Details from the panel discussion held at the Telluride Film Festival (Indiewire) - 6 September 2021

“Spencer” has received rave reviews out of the Venice and Telluride film festivals, and now star Kristen Stewart is opening up a bit more about her process in bringing such an icon as Princess Diana to the big screen. In a noon seminar held on September 6 at Telluride’s Town Park, Stewart spoke about some of the challenges she faced making the Pablo Larrain film.

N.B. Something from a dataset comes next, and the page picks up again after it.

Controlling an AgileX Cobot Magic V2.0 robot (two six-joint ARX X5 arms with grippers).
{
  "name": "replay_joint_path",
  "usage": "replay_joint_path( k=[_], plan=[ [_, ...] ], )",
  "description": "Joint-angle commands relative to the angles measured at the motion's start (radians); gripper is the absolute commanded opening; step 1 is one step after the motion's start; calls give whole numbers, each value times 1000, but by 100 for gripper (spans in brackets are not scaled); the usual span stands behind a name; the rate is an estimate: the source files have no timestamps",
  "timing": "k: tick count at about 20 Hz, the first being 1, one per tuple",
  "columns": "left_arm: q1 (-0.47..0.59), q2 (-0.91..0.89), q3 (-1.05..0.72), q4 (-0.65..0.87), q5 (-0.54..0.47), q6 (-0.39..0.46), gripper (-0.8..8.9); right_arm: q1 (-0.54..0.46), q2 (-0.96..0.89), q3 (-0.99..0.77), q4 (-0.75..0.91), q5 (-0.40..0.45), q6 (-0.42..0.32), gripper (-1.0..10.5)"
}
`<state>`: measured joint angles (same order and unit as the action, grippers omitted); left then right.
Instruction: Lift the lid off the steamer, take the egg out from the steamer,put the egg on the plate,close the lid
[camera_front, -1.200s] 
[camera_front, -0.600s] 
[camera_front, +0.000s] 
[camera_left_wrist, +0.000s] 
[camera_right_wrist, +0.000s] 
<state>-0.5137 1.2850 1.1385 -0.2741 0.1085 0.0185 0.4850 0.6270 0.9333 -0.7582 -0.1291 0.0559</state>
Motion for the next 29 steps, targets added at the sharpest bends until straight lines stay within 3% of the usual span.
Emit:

“It’s weird to traipse across delicate stuff like that,” she said of its real-life background. “We all know there are people still alive that are incredibly enmeshed in this and intimately related to this story. I could never become a completely different person. I think that she was somebody who just felt so explosively alive that, in order to do her justice, I had to become so explosively alive that I had to be a larger part of myself in order to remain impulsive and truly present.”

Stewart suggested that going for note-perfect verisimilitude was less important than capturing the way Diana made everyone feel. “You can shove as much of that into your body as possible, but it is more spiritual,” she said. “And if you take all the affectation away, any details that comprise someone’s personality traits, the more resounding, impactful elements of a person is just what they felt like.”

That may bring to mind Tom Hanks’ approach to Mister Rogers in “A Beautiful Day in the Neighborhood,” where the actor seemed more concerned with conveying an impression of the beloved children’s host than an impersonation. And Stewart actually sees a connection between Fred Rogers and the late Diana Spencer.

“She’s a huge contradiction, the weirdest combination of things that don’t necessarily go together all the time,” Stewart said. “It would’ve been easy to make her kind of perfect and it’s so fun to martyr her because she’s beautiful and just wanted people to be happy. She’s like Mister Rogers. There are certain people where you’re like, ‘Are you that sincere? You’re making me uncomfortable!’ I was opened up by her in a way that was so striking.”